Mi hermano tenía su fama, pero yo también tenía momentos de gloria en ese instituto. Era una marginada bastante solicitada entre las animadoras y los deportistas de gimnasia para lograr captar algo incautado de sus propiedades de la sala de profesores, eso sí, nadie se iba sin pagar.

Más o menos te puedes hacer una idea de lo que hablo, o ¿acaso nunca te han quitado el móvil en clase por jugar al Solitario y celebrarlo?

El mediodía prosiguió tranquilo y me tomé ese refresco con él —el cual me sirvió para conocerlo mejor, por cierto — hasta que, al llegar a casa, encontré todo el salón revuelto. Pensé que nos habían robado. Pensé que unos asesinos habían entrado y herido a mamá y que por eso no respondía al llamarla. Pensé que quizás Spencer... Descarté la idea del saqueo por drogas cuando recordé la conversación que mantuvimos hace unos meses. Además, él estaba sentado en el sofá y los cajones, junto con todas nuestras pertenencias, estaban en su sitio, dentro de los huecos preparados para ellos o, como el caso de la fruta o la comida, en el frigorífico y no en el suelo de la cocina.

La ansiedad que sentí en ese momento no desapareció durante horas.

—¿Qué ha pasado? ¿Por qué estás tan muerto de cara? —pregunté al sentarme a su lado.

Cero. Ahora se creía mudo.

Como no obtuve respuesta ni haciendo el gorila en medio del salón —y eso incluía en la lista hacer el amago de resbalar sobre tanto papel surcando el suelo—, cambié de táctica.

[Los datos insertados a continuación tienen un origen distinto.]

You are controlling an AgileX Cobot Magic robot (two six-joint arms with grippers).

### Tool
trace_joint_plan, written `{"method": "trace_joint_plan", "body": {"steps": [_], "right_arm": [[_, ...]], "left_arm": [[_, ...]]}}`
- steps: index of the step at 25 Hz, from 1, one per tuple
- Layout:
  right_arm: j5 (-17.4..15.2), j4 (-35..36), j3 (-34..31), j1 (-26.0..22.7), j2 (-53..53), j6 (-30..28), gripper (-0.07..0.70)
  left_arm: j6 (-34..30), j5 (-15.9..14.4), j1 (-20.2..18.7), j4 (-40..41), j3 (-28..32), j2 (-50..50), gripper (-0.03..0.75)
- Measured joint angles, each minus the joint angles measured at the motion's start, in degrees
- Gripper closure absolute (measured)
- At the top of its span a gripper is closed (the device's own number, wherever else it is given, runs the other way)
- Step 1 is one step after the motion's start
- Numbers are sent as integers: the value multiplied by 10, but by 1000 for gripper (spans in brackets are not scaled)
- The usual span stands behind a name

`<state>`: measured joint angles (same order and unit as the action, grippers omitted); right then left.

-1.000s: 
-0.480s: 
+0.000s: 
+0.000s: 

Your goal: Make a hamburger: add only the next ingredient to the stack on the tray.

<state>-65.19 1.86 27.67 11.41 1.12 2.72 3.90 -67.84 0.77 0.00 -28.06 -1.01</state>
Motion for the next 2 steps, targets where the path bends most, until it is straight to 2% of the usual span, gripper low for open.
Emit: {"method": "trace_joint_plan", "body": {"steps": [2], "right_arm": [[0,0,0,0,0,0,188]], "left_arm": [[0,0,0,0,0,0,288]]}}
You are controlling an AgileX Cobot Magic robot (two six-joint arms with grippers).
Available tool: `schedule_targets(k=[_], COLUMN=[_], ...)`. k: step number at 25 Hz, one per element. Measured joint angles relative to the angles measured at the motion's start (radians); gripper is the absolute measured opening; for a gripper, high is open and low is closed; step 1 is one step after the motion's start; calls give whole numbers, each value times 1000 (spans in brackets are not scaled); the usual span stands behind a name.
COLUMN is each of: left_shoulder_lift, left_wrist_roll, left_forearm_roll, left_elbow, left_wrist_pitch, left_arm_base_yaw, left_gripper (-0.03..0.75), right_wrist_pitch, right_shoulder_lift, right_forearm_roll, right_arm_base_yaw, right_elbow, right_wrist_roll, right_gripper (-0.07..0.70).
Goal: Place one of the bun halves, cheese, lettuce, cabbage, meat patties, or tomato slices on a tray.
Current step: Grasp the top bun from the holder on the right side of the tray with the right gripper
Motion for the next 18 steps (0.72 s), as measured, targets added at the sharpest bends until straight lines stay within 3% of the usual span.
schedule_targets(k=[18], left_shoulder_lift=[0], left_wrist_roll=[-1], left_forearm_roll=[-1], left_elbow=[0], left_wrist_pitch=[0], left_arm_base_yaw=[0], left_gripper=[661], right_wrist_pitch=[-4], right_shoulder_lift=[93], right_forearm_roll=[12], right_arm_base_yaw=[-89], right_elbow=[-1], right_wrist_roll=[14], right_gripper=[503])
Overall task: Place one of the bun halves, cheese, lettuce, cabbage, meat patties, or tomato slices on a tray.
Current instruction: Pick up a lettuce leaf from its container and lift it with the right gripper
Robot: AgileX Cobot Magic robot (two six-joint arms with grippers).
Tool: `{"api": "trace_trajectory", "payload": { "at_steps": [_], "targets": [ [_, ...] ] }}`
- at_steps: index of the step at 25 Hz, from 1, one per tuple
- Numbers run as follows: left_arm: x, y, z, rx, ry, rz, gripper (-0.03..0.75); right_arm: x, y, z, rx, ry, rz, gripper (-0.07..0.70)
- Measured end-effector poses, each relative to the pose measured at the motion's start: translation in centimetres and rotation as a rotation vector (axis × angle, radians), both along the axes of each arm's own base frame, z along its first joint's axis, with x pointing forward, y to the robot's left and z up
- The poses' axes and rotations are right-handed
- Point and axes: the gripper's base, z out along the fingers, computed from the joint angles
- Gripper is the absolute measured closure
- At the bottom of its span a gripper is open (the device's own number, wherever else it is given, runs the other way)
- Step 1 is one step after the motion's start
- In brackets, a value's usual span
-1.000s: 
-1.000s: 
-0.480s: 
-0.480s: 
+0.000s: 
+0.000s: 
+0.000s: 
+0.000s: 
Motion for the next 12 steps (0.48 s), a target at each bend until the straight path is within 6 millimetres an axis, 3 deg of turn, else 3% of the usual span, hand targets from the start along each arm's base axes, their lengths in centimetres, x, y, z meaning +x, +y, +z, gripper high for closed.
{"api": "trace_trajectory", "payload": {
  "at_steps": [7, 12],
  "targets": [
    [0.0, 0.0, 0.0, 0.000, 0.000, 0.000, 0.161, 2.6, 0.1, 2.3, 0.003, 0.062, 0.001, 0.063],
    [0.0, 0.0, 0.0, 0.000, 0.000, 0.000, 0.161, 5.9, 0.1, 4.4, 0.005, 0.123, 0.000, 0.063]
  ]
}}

Empezar a contar para mis adentros.

1...

2...

y...

3.

Después me lancé sobre él.

Spencer se echó hacia atrás en el sofá y me volvió a dejar en la posición normal: con mis pies dejando el suelo, mis manos a los costados, mi espalda apoyada en el regazo y mirada de frustración. Puto hermano de mierda que de pequeño se empeñó a ir a clases de karate.